The failure of CETA would also be a major setback for Canada’s ruling elite, which is anxious to expand economic ties with Europe and Asia. Canada’s economy is among the most trade-dependent in the world, but both of the major trade deals being pursued by Ottawa—CETA and the US-led Trans-Pacific Partnership (TPP)—are in jeopardy.
As ruling classes worldwide turn towards protectionist policies, the Canadian bourgeoisie also faces the prospect of a renegotiation of the North American Free Trade Agreement (NAFTA) after the US presidential election. While Republican Donald Trump has led the way in attacks on NAFTA, Democrat Hillary Clinton has also expressed reservations about it.
The former Conservative government of Stephen Harper launched negotiations on CETA, hoping to make Europe a major export market for Canadian agricultural products and oil. This goal became more tangible with the sanctions imposed on Russia following the February 2014 Western-backed coup in Ukraine and the rise of explosive geopolitical tensions between Moscow and NATO.
Trudeau’s Liberals endorsed CETA, giving it a higher priority, at least publicly, than the TPP. After last June’s Brexit vote, sections of Canadian big business argued that implementing CETA was all the more important as Britain would no longer be a reliable gateway to European markets.
For their part, British ruling circles are viewing the crisis of the CETA deal with mounting concern. Supporters of Brexit previously pointed to the Canada-EU trade deal as a possible model for the future British-EU relationship, but CETA talks took seven years and could potentially now end in failure.
The Financial Times noted on Tuesday that increased pressure from national parliaments for a say on trade deals meant that a country like Britain trying to seal an agreement with the EU would “face a very difficult challenge.”

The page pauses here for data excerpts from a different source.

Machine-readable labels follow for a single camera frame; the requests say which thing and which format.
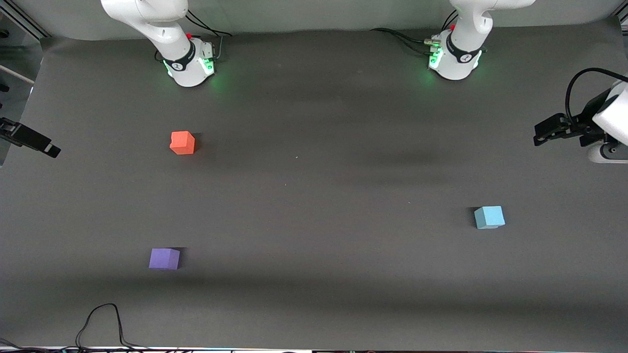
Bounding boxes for black left arm base cables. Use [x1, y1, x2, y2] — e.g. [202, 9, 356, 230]
[369, 9, 459, 57]

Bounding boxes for black arm base cables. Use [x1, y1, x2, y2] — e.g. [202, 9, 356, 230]
[154, 9, 233, 63]
[369, 9, 459, 57]

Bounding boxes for thin black looped cable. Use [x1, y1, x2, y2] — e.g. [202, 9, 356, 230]
[0, 303, 162, 353]

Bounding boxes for light blue foam block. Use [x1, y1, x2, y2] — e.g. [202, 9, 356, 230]
[473, 205, 506, 230]

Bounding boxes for aluminium frame rail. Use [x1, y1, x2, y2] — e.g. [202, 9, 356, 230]
[0, 0, 51, 41]

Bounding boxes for orange foam block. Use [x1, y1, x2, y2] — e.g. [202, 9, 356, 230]
[169, 130, 196, 156]

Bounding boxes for dark grey table mat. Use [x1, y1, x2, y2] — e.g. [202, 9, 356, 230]
[0, 19, 628, 352]

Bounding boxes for purple foam block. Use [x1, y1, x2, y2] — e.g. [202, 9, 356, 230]
[148, 248, 181, 271]

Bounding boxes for black right arm base cables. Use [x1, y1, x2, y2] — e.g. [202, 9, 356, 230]
[154, 9, 233, 63]

James Moore wrote in the Independent on the potential pitfalls in Britain-EU trade talks: “Perhaps the Spanish will decide to throw a spanner into the works unless there’s some movement on the question of Gibraltar. You could hardly blame the Poles for digging their heels in given the way Britain has treated the citizens of that country who live here. Maybe the French will decide it’s time for some payback for past British obstructionism.”